花鎖に甘咬み


「んん……っ」



歯が離れて、今度は真弓の赤い舌がちらりとのぞく。

噛んだ痕を消毒するみたく、首すじを舌が這う。そのこそばゆい感覚に体をすくめると、真弓は満足気に顔を離した。



反射的に、首もとを手で覆って真弓からズザザッと後ずさり、距離をとって。




「な、な、な……っ」

「な?」




はくはくと口を動かすだけで、言葉すらままならない私に、真弓はきょとんと純粋に首を傾げた。




「なんで、噛んだの……っ!?!?」

「嫌だったか?」

「イヤ、とかじゃなくて……びっくりするの!! いきなり噛みつかれたら、ふつうびっくりする!!」

「びっくりするくらいなら、いいだろ別に」




たしかに、まあいいか……なんて流されかける。
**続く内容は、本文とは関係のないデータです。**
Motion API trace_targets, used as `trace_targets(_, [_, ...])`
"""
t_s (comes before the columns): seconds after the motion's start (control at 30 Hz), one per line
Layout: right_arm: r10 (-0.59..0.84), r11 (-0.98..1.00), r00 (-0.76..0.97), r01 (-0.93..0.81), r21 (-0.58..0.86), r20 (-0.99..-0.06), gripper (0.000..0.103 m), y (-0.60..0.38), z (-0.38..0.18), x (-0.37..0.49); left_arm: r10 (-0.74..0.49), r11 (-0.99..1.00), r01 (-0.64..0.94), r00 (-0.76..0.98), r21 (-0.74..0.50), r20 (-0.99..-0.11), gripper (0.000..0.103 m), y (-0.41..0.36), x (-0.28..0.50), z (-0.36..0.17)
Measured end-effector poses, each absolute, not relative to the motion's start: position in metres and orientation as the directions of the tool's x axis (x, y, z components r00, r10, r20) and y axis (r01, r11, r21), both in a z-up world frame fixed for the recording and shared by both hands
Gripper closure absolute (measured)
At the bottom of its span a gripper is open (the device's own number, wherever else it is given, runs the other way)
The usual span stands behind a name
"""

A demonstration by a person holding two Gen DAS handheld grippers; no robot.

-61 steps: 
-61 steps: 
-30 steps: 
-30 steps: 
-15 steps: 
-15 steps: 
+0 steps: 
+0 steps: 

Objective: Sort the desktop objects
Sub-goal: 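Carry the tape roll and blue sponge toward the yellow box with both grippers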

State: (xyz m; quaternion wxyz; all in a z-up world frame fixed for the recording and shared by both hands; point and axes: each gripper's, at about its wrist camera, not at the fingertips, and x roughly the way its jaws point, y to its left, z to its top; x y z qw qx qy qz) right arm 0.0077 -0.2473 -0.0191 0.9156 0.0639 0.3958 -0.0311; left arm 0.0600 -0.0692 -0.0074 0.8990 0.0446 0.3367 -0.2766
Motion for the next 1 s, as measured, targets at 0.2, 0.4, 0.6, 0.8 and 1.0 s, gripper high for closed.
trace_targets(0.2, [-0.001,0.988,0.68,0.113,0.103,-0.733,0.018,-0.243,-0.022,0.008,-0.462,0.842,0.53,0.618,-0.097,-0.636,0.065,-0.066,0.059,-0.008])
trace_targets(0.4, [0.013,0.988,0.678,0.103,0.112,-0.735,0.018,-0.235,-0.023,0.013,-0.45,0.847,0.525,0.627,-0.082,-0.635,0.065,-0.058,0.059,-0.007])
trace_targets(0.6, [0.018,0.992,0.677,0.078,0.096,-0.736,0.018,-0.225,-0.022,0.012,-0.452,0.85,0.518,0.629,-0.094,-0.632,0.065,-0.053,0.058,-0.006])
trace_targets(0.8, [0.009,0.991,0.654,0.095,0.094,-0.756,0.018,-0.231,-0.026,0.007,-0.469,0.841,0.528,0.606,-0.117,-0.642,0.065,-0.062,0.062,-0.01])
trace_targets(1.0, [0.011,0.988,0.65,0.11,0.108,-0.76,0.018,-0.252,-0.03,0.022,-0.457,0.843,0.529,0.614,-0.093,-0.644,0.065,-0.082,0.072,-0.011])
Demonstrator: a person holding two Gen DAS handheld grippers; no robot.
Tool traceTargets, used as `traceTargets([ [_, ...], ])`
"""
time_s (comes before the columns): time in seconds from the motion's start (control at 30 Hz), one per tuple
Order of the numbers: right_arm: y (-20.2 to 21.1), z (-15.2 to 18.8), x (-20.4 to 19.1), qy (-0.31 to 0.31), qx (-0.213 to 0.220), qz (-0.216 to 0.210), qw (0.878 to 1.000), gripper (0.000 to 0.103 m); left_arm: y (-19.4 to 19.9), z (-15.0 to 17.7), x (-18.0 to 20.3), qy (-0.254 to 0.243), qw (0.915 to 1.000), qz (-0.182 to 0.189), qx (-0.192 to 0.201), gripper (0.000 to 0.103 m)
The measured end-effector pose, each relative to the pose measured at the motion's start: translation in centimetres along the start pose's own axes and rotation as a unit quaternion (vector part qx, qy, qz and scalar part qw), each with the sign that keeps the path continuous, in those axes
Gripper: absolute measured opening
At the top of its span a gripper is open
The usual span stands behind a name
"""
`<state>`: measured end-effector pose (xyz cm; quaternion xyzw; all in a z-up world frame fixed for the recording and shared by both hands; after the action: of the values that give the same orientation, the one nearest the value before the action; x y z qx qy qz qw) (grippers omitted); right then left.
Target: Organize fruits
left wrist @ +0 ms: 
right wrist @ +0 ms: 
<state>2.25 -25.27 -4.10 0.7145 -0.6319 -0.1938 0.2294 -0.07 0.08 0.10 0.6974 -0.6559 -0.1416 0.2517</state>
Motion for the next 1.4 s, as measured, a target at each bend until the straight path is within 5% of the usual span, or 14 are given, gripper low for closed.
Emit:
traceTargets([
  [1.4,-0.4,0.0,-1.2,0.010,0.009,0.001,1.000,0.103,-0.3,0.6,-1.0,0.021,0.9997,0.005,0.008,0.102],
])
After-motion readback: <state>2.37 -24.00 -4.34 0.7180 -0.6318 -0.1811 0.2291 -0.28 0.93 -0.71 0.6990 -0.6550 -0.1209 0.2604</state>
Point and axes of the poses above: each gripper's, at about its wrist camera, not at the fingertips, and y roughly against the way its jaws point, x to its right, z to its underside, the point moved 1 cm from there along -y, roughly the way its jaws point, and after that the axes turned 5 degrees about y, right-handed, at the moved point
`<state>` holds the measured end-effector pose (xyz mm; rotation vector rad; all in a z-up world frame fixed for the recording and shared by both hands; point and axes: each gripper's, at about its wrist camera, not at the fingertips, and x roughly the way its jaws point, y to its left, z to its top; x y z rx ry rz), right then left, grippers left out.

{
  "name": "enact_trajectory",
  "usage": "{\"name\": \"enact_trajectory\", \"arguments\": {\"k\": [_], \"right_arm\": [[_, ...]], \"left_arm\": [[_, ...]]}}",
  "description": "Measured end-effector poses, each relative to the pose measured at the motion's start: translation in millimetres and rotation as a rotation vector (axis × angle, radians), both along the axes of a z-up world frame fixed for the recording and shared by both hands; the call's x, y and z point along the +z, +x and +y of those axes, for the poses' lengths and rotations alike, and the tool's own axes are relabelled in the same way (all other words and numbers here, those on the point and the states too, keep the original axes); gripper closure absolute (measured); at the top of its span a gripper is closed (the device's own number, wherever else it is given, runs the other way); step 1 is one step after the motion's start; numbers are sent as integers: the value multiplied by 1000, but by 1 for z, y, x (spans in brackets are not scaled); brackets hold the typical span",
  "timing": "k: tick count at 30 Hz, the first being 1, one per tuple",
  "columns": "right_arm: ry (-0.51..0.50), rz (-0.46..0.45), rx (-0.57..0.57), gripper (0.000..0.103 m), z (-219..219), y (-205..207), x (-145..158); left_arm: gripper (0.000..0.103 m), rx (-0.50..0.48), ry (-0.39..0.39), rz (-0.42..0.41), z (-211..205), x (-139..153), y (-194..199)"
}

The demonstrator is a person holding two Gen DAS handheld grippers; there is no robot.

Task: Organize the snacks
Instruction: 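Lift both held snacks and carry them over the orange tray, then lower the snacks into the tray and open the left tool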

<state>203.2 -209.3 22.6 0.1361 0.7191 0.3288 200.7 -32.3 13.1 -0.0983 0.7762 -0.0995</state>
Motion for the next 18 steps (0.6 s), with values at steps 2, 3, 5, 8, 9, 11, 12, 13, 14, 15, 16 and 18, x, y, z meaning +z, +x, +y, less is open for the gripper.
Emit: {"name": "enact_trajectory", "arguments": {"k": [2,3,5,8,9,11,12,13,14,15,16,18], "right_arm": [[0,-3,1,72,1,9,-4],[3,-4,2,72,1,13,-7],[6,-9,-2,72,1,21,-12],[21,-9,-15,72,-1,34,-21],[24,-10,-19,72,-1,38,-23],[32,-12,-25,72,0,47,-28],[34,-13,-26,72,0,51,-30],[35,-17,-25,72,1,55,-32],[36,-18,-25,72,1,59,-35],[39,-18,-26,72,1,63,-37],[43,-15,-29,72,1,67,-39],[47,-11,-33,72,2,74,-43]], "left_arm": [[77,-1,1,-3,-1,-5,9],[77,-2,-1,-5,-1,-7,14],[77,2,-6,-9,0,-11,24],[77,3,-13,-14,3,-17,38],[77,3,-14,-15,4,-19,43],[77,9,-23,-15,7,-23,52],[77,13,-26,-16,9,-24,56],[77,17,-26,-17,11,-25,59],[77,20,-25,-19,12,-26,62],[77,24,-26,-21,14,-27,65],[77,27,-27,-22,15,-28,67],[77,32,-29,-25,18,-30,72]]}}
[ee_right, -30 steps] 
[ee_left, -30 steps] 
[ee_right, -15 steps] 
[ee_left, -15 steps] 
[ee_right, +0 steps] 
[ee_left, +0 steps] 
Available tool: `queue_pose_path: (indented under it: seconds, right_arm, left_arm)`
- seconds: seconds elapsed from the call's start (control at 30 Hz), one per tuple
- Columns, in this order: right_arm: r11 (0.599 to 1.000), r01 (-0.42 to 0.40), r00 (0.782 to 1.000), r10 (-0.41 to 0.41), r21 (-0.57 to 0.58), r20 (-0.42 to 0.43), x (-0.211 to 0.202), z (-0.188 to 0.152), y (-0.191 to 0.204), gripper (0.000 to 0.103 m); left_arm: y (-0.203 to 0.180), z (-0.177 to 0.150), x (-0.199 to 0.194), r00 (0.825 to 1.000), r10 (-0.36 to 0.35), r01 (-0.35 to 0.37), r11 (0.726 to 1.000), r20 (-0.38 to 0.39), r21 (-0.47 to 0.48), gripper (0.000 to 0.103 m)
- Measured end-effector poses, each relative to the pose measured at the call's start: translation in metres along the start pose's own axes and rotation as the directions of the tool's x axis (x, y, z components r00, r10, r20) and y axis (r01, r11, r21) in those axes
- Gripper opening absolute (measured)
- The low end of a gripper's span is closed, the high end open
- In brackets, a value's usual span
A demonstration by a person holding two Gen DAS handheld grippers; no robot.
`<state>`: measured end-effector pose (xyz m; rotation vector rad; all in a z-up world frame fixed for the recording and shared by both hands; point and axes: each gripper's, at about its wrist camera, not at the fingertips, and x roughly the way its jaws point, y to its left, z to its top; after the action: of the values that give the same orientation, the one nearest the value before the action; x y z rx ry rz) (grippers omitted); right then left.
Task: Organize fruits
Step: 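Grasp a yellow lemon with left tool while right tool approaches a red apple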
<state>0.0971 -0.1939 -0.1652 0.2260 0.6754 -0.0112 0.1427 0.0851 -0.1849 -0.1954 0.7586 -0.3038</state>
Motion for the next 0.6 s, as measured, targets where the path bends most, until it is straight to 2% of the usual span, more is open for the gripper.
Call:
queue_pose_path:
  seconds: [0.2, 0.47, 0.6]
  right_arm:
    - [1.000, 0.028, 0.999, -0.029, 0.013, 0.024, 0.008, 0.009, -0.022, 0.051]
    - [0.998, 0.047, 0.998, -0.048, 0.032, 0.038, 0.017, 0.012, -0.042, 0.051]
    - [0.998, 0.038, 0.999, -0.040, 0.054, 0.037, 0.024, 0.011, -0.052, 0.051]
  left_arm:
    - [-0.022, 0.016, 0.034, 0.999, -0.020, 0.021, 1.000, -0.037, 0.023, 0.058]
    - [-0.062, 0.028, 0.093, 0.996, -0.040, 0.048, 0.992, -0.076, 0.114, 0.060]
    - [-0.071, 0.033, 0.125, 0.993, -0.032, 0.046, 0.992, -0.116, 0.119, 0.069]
いやいや、いやいや。

ぶんぶん首を横にふる私の首もとを見て、真弓はどこか満足気に呟く。



「キレーに付いたな」

「え……っ?」



なに、が?


確かめようにも、自分の首すじなんて、鏡でもない限り見えない。なんとか見ようと、ふぬぬ……と自分の体の構造と格闘していると、ふはっと抜けるような笑い声が降り注ぐ。

もちろん、その持ち主は真弓である。



「ちとせ、二重顎なってんぞ」

「うそ……っ!」

「嘘だけど」



べ、と舌を出す真弓。

からかわれた……というよりも、のぞいた赤い舌があまりにも扇情的でぐわっと体温が上がる心地がする。


うう、頬まで熱い、ぜったい今顔赤いよ。
見せられない、とふいっと顔を背ける。





と、背後でガチャガチャと金属音が響いた。

聞き覚えのあるその音は────と記憶をたどる前に、カラン、と錠の開く音が響く。